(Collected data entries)
--- START ---

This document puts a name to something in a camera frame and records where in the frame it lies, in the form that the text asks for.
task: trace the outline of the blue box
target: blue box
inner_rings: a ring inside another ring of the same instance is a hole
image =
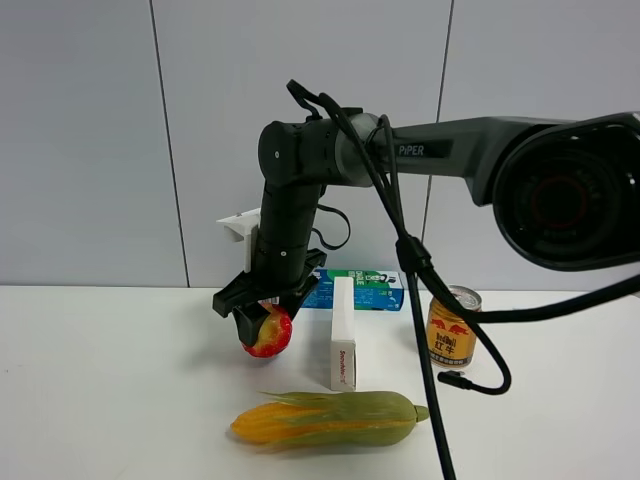
[[[333,279],[336,277],[353,277],[356,310],[397,312],[402,308],[404,287],[398,272],[317,268],[313,275],[319,283],[302,304],[303,308],[333,308]]]

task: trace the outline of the box
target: box
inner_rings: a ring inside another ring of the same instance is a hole
[[[305,300],[303,308],[331,308],[333,306],[334,281],[340,277],[351,277],[354,280],[356,310],[390,310],[395,312],[402,308],[404,287],[397,272],[317,268],[313,275],[318,278],[319,283]]]
[[[331,319],[331,390],[356,389],[356,337],[353,308],[353,278],[337,277],[334,282]]]

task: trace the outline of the plastic fruit
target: plastic fruit
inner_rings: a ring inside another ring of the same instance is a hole
[[[273,403],[243,413],[231,430],[265,447],[386,446],[407,437],[429,417],[426,407],[395,392],[291,392],[271,397]]]
[[[287,348],[291,340],[292,325],[291,317],[282,307],[270,303],[262,306],[270,313],[260,327],[258,341],[253,347],[245,344],[242,347],[254,357],[268,358]]]

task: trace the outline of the can lid
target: can lid
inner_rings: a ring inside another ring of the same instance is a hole
[[[456,297],[460,305],[467,310],[478,310],[482,304],[482,299],[477,292],[474,292],[470,288],[461,287],[460,285],[450,285],[449,290]]]

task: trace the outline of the toy apple
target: toy apple
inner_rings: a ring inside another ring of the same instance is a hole
[[[258,341],[253,347],[242,347],[254,357],[268,358],[277,355],[287,348],[291,340],[291,317],[282,307],[265,303],[262,305],[268,310],[269,316],[265,319],[258,332]]]

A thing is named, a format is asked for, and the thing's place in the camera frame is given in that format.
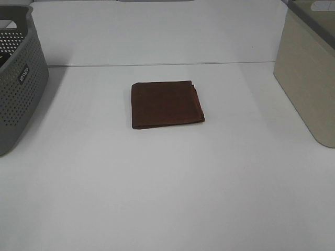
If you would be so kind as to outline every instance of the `perforated basket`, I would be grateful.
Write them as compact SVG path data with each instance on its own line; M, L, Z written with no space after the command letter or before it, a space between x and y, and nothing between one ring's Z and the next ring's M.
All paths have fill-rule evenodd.
M15 145L49 78L31 12L30 6L0 5L0 20L16 24L0 29L0 52L10 54L0 68L0 155Z

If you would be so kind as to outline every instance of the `basket label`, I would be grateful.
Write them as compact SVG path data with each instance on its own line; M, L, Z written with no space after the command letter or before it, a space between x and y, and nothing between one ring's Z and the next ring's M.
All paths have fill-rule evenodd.
M26 64L25 67L23 68L23 70L21 71L19 77L18 77L18 80L20 82L20 84L22 85L24 83L24 81L26 80L28 74L29 74L29 67L28 65Z

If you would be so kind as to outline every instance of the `bin handle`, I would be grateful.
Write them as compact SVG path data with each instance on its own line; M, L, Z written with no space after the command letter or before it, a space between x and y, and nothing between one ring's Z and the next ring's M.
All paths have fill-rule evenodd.
M0 5L0 20L11 20L17 30L24 36L28 33L28 25L32 22L32 8L27 5Z

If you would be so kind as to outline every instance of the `white table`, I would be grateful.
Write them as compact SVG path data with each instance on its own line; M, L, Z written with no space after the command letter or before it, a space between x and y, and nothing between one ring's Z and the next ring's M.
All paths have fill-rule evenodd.
M1 251L335 246L335 155L273 63L50 69L0 163ZM135 82L191 79L206 122L133 130Z

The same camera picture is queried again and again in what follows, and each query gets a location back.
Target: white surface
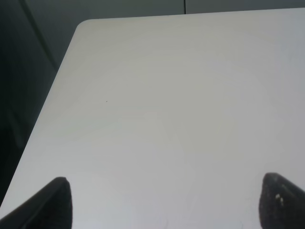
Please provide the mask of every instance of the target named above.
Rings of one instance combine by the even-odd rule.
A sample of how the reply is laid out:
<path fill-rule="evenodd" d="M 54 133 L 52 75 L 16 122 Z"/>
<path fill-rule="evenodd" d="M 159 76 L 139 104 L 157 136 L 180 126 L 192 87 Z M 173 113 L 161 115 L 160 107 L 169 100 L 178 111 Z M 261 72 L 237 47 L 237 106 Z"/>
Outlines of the white surface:
<path fill-rule="evenodd" d="M 305 188 L 305 9 L 85 21 L 0 209 L 56 176 L 73 228 L 257 229 Z"/>

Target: gray wall
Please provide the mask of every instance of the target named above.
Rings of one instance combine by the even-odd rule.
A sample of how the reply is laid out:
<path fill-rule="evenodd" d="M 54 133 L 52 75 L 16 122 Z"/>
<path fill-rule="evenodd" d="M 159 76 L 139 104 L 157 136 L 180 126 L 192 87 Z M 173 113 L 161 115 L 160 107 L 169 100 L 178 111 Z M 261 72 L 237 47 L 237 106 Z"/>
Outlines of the gray wall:
<path fill-rule="evenodd" d="M 305 0 L 186 0 L 186 13 L 305 7 Z"/>
<path fill-rule="evenodd" d="M 0 126 L 34 125 L 56 75 L 18 0 L 0 1 Z"/>

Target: dark floor
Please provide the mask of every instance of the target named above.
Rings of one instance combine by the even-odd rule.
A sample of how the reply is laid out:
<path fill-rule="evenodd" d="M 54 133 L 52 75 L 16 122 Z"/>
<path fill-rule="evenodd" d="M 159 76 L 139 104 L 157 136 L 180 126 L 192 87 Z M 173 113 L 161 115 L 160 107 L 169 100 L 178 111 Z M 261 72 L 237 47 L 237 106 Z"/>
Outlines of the dark floor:
<path fill-rule="evenodd" d="M 98 4 L 100 9 L 90 0 L 0 1 L 0 205 L 78 23 L 92 18 L 299 8 L 305 7 L 305 0 L 101 0 Z"/>

--- END ---

→ **Required action**
An exact copy of all the records, free of pictures, is the expected answer.

→ **Answer to this problem**
This document puts a name to something in a camera frame and records where in the frame it lies, in the form that the text asks for.
task: trace the outline of the blue box
target: blue box
inner_rings: a ring inside another ring of the same instance is a hole
image =
[[[333,279],[336,277],[353,277],[356,310],[397,312],[402,308],[404,287],[398,272],[317,268],[313,275],[319,283],[302,304],[303,308],[333,308]]]

task: trace the outline of the box
target: box
inner_rings: a ring inside another ring of the same instance is a hole
[[[305,300],[303,308],[331,308],[333,306],[334,281],[340,277],[351,277],[354,280],[356,310],[390,310],[395,312],[402,308],[404,287],[397,272],[317,268],[313,275],[318,278],[319,283]]]
[[[331,319],[331,390],[356,389],[356,337],[353,308],[353,278],[337,277],[334,282]]]

task: trace the outline of the plastic fruit
target: plastic fruit
inner_rings: a ring inside another ring of the same instance is a hole
[[[273,403],[243,413],[231,430],[265,447],[386,446],[407,437],[429,417],[426,407],[395,392],[291,392],[271,397]]]
[[[287,348],[291,340],[292,325],[291,317],[282,307],[270,303],[262,306],[270,313],[260,327],[258,341],[253,347],[245,344],[242,347],[254,357],[268,358]]]

task: trace the outline of the can lid
target: can lid
inner_rings: a ring inside another ring of the same instance is a hole
[[[456,297],[460,305],[467,310],[478,310],[482,304],[482,299],[477,292],[474,292],[470,288],[461,287],[460,285],[450,285],[449,290]]]

task: trace the outline of the toy apple
target: toy apple
inner_rings: a ring inside another ring of the same instance is a hole
[[[258,341],[253,347],[242,347],[254,357],[268,358],[277,355],[287,348],[291,340],[291,317],[282,307],[265,303],[262,305],[268,310],[269,316],[265,319],[258,332]]]

A thing is named, a format is asked for, and the thing's place in the camera frame is given in that format.
If you would be so kind as to outline every instance of the `perforated basket`, I would be grateful.
Write them as compact SVG path data with each instance on its own line; M, L, Z written with no space after the command letter or before it, a space between x and y, and nothing between one ring's Z and the next ring's M.
All paths have fill-rule evenodd.
M15 145L49 78L31 12L30 6L0 5L0 20L16 24L0 29L0 52L10 54L0 68L0 155Z

If you would be so kind as to outline every instance of the `basket label`, I would be grateful.
Write them as compact SVG path data with each instance on its own line; M, L, Z written with no space after the command letter or before it, a space between x and y, and nothing between one ring's Z and the next ring's M.
All paths have fill-rule evenodd.
M26 64L25 67L23 68L23 70L21 71L19 77L18 77L18 80L20 82L20 84L22 85L24 83L24 81L26 80L28 74L29 74L29 67L28 65Z

If you would be so kind as to outline every instance of the `bin handle`, I would be grateful.
Write them as compact SVG path data with each instance on its own line; M, L, Z written with no space after the command letter or before it, a space between x and y, and nothing between one ring's Z and the next ring's M.
All paths have fill-rule evenodd.
M0 5L0 20L11 20L17 30L24 36L28 33L28 25L32 22L32 8L27 5Z

If you would be so kind as to outline every instance of the `white table`, I would be grateful.
Write them as compact SVG path data with each instance on its own line; M, L, Z written with no space after the command letter or before it, a space between x and y, and nothing between one ring's Z and the next ring's M.
All paths have fill-rule evenodd.
M1 251L335 246L335 155L273 63L50 69L0 163ZM135 82L191 79L206 122L133 130Z

The same camera picture is queried again and again in what follows, and each query gets a location back.
Target: white surface
Please provide the mask of every instance of the target named above.
Rings of one instance combine by the even-odd rule.
A sample of how the reply is laid out:
<path fill-rule="evenodd" d="M 54 133 L 52 75 L 16 122 Z"/>
<path fill-rule="evenodd" d="M 159 76 L 139 104 L 157 136 L 180 126 L 192 87 Z M 173 113 L 161 115 L 160 107 L 169 100 L 178 111 Z M 261 72 L 237 47 L 237 106 Z"/>
Outlines of the white surface:
<path fill-rule="evenodd" d="M 305 188 L 305 9 L 85 21 L 0 209 L 56 176 L 73 228 L 257 229 Z"/>

Target: gray wall
Please provide the mask of every instance of the target named above.
Rings of one instance combine by the even-odd rule.
A sample of how the reply is laid out:
<path fill-rule="evenodd" d="M 54 133 L 52 75 L 16 122 Z"/>
<path fill-rule="evenodd" d="M 159 76 L 139 104 L 157 136 L 180 126 L 192 87 Z M 173 113 L 161 115 L 160 107 L 169 100 L 178 111 Z M 261 72 L 237 47 L 237 106 Z"/>
Outlines of the gray wall:
<path fill-rule="evenodd" d="M 305 0 L 186 0 L 186 13 L 305 7 Z"/>
<path fill-rule="evenodd" d="M 0 126 L 34 125 L 56 75 L 18 0 L 0 1 Z"/>

Target: dark floor
Please provide the mask of every instance of the target named above.
Rings of one instance combine by the even-odd rule.
A sample of how the reply is laid out:
<path fill-rule="evenodd" d="M 54 133 L 52 75 L 16 122 Z"/>
<path fill-rule="evenodd" d="M 159 76 L 139 104 L 157 136 L 180 126 L 192 87 Z M 173 113 L 161 115 L 160 107 L 169 100 L 178 111 Z M 261 72 L 237 47 L 237 106 Z"/>
Outlines of the dark floor:
<path fill-rule="evenodd" d="M 98 4 L 100 9 L 90 0 L 0 1 L 0 205 L 78 23 L 92 18 L 299 8 L 305 7 L 305 0 L 101 0 Z"/>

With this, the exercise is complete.